# EXERCISE PROMPT:
No output is needed beyond the number of lines in the listing that contain the word "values".

§ §

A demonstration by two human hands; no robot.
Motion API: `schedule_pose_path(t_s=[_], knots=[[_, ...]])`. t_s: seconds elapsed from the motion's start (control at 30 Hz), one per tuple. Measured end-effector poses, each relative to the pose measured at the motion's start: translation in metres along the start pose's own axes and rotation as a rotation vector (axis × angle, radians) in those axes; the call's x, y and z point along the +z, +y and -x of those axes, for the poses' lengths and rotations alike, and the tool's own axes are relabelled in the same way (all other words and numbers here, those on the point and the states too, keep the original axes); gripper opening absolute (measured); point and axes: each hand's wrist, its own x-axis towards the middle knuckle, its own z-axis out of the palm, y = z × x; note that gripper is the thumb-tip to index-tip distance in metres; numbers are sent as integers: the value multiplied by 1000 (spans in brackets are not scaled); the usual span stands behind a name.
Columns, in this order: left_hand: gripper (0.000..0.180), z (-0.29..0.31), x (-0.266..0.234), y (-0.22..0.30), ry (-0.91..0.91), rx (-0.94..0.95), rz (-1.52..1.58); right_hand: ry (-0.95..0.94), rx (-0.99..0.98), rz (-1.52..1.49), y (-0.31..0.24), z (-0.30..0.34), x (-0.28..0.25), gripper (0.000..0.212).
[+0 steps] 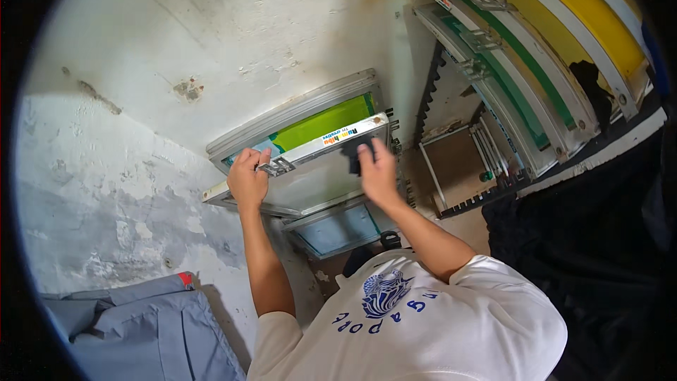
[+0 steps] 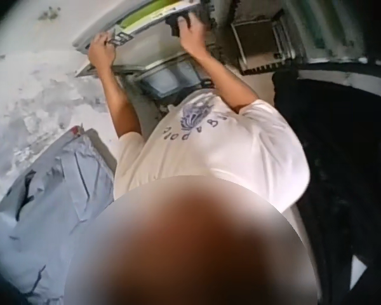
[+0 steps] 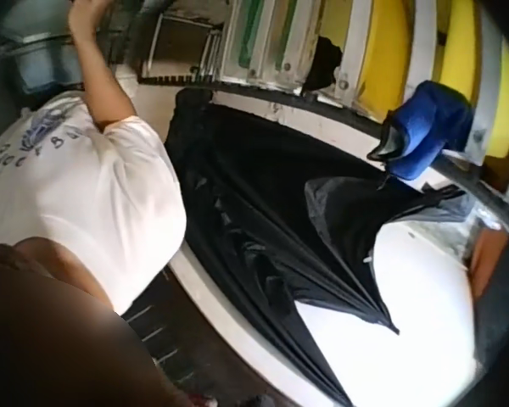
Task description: Wiping down the aluminum frames of screen printing screens using a black cloth.
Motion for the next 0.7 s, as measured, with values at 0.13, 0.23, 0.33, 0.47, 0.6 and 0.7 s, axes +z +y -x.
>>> schedule_pose_path(t_s=[0.13, 0.23, 0.33, 0.47, 0.6, 0.7], knots=[[36, 1, -5, -7, -6, -6, -6, 193, 27, 107, -38, -23, -34, 27], [35, 2, -4, -16, 1, -22, 3, 177, -225, 339, -36, -37, -28, 25], [35, -3, 0, -21, -25, -38, -14, 115, -289, 358, -34, -35, -11, 22], [31, 1, 5, -31, 50, 4, -45, 94, -424, 490, -34, -46, -10, 24], [35, -1, 4, -30, 30, -45, -41, 37, -445, 505, -43, -58, -10, 27], [37, -5, 4, -31, 12, -74, -39, -169, -425, 454, -43, -58, -2, 36]])
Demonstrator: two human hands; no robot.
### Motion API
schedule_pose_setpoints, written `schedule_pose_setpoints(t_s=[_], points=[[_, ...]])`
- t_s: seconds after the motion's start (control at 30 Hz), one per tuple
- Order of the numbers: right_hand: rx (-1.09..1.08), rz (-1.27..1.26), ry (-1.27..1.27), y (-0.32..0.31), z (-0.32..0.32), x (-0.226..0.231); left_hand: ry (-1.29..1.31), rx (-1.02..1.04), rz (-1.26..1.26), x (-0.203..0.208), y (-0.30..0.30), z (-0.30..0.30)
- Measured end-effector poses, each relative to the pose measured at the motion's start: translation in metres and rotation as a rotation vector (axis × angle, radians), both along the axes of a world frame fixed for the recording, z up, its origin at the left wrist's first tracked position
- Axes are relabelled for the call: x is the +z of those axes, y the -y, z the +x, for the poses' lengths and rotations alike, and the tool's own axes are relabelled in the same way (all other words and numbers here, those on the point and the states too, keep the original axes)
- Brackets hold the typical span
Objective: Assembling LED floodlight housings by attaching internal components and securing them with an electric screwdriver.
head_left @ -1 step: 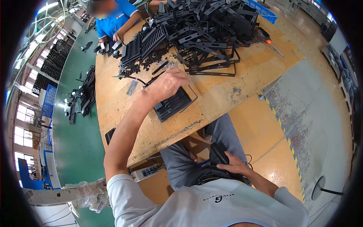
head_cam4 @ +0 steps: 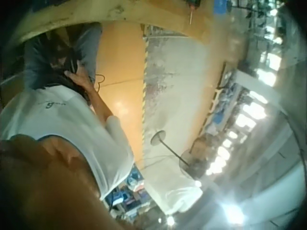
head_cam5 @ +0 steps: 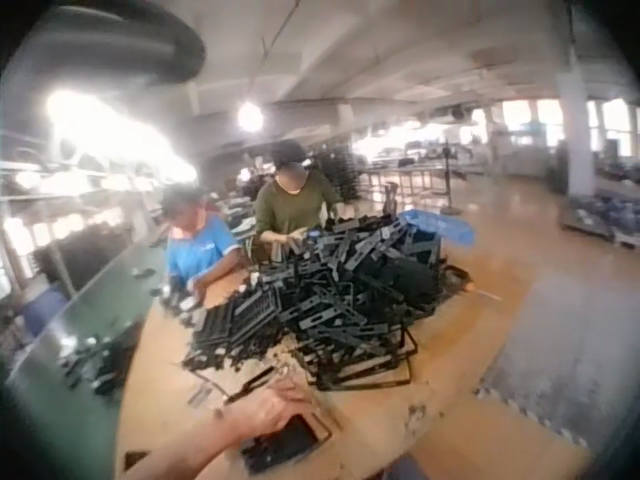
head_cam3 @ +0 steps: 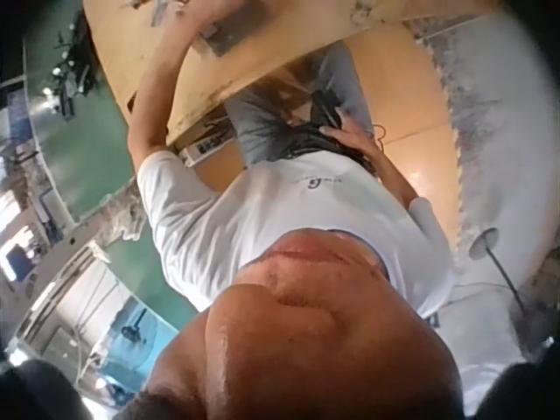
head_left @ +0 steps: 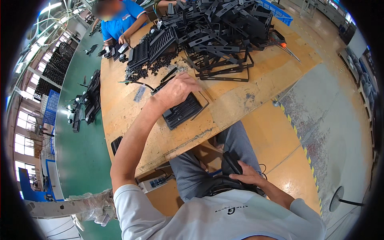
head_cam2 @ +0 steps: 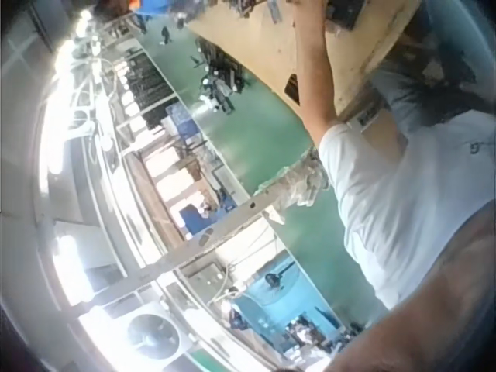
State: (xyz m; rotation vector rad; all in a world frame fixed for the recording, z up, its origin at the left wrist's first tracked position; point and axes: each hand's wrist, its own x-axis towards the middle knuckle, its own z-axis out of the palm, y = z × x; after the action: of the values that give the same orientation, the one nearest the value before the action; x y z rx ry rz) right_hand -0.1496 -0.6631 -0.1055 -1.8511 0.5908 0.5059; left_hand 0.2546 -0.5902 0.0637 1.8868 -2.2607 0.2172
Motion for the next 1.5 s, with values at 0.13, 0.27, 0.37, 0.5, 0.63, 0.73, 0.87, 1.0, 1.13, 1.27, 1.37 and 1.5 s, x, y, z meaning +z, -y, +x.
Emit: schedule_pose_setpoints(t_s=[0.13, 0.27, 0.37, 0.5, 0.63, 0.73, 0.87, 1.0, 1.13, 1.27, 1.37, 1.5], points=[[-0.033, -0.035, 0.013, -0.001, -0.006, -0.015, -0.063, 0.008, 0.000, -0.019, -0.003, 0.011], [-0.043, -0.001, -0.020, 0.002, -0.003, -0.009, -0.126, 0.069, -0.040, -0.015, -0.005, 0.019], [-0.020, -0.006, -0.017, 0.001, -0.004, -0.017, -0.126, 0.086, -0.014, -0.015, -0.002, 0.020], [-0.015, 0.050, 0.020, 0.001, -0.004, -0.024, -0.091, 0.099, -0.050, -0.004, 0.004, 0.024], [-0.040, 0.020, 0.030, 0.002, -0.006, -0.021, -0.235, 0.062, -0.020, -0.024, -0.005, 0.037], [-0.072, 0.014, -0.028, 0.002, -0.001, -0.002, -0.226, 0.114, -0.042, -0.019, -0.003, 0.022], [-0.047, 0.030, -0.010, 0.001, -0.003, -0.011, -0.219, 0.212, 0.029, -0.030, -0.024, 0.029], [-0.048, -0.074, 0.097, 0.000, -0.016, -0.035, -0.243, 0.311, 0.162, -0.024, -0.029, 0.004], [-0.079, 0.052, 0.005, 0.005, -0.004, -0.016, -0.209, 0.360, 0.132, -0.027, -0.043, -0.019], [-0.028, 0.133, 0.018, 0.005, -0.003, -0.014, -0.245, 0.353, 0.202, -0.008, -0.052, -0.041], [-0.032, 0.089, 0.029, 0.004, -0.006, -0.017, -0.194, 0.299, 0.251, -0.009, -0.053, -0.064], [-0.021, 0.029, 0.067, 0.001, -0.008, -0.026, -0.222, 0.302, 0.165, -0.018, -0.061, -0.068]])
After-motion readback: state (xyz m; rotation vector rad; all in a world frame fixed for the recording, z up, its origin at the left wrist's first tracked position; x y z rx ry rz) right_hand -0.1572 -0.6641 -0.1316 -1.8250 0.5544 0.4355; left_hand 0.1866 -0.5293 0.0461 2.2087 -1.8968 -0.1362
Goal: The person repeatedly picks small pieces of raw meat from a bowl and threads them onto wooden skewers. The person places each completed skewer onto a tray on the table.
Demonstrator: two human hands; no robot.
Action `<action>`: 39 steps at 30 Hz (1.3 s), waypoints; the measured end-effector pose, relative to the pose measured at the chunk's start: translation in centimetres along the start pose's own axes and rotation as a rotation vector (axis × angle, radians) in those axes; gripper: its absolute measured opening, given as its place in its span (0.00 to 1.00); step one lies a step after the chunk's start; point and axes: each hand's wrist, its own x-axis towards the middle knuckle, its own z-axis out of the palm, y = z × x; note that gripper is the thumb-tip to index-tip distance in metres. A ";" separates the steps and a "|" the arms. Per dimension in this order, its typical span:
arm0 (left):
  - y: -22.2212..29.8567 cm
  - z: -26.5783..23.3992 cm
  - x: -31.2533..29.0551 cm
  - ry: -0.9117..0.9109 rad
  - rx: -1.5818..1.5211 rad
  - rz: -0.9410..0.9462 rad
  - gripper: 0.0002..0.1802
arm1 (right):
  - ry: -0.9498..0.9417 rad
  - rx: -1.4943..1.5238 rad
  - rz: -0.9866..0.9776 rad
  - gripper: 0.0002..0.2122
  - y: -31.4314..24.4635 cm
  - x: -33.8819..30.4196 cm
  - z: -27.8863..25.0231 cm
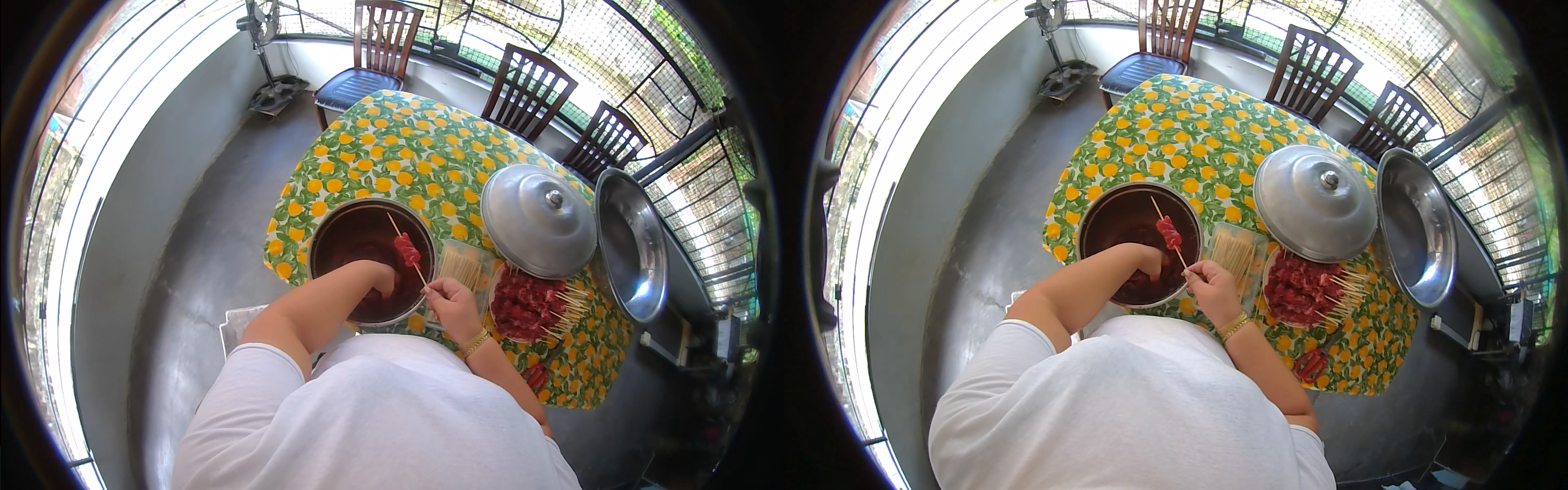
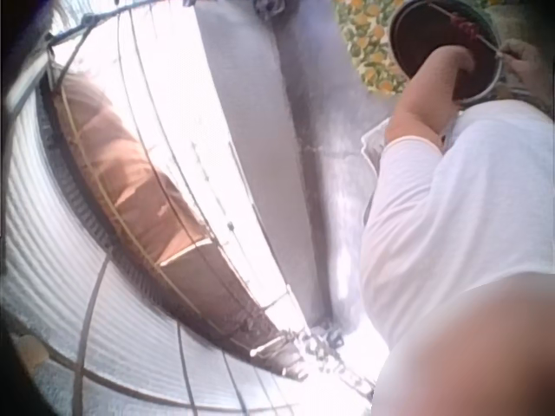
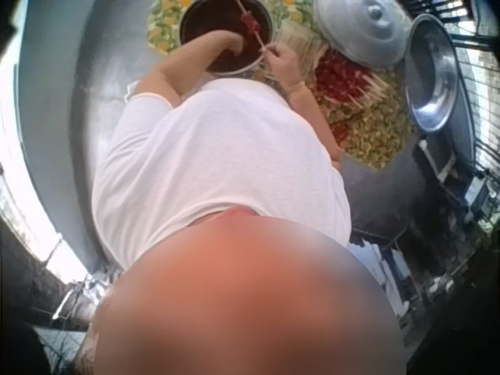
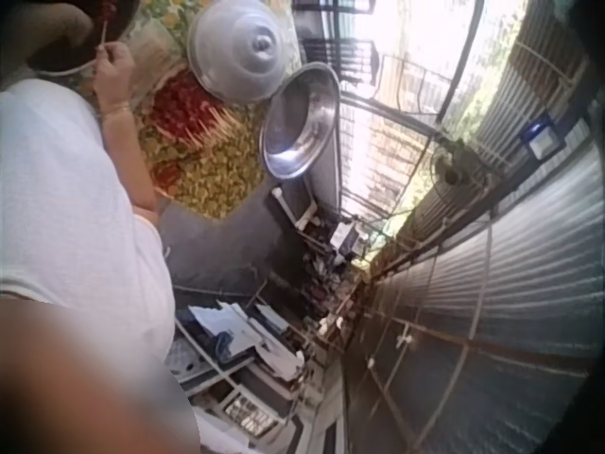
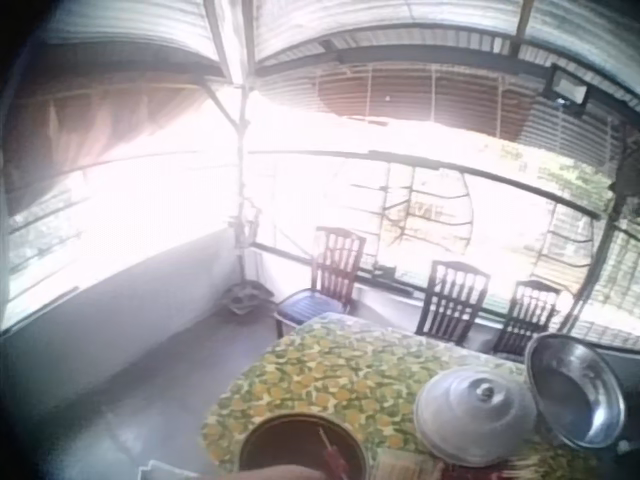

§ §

# RESPONSE:
3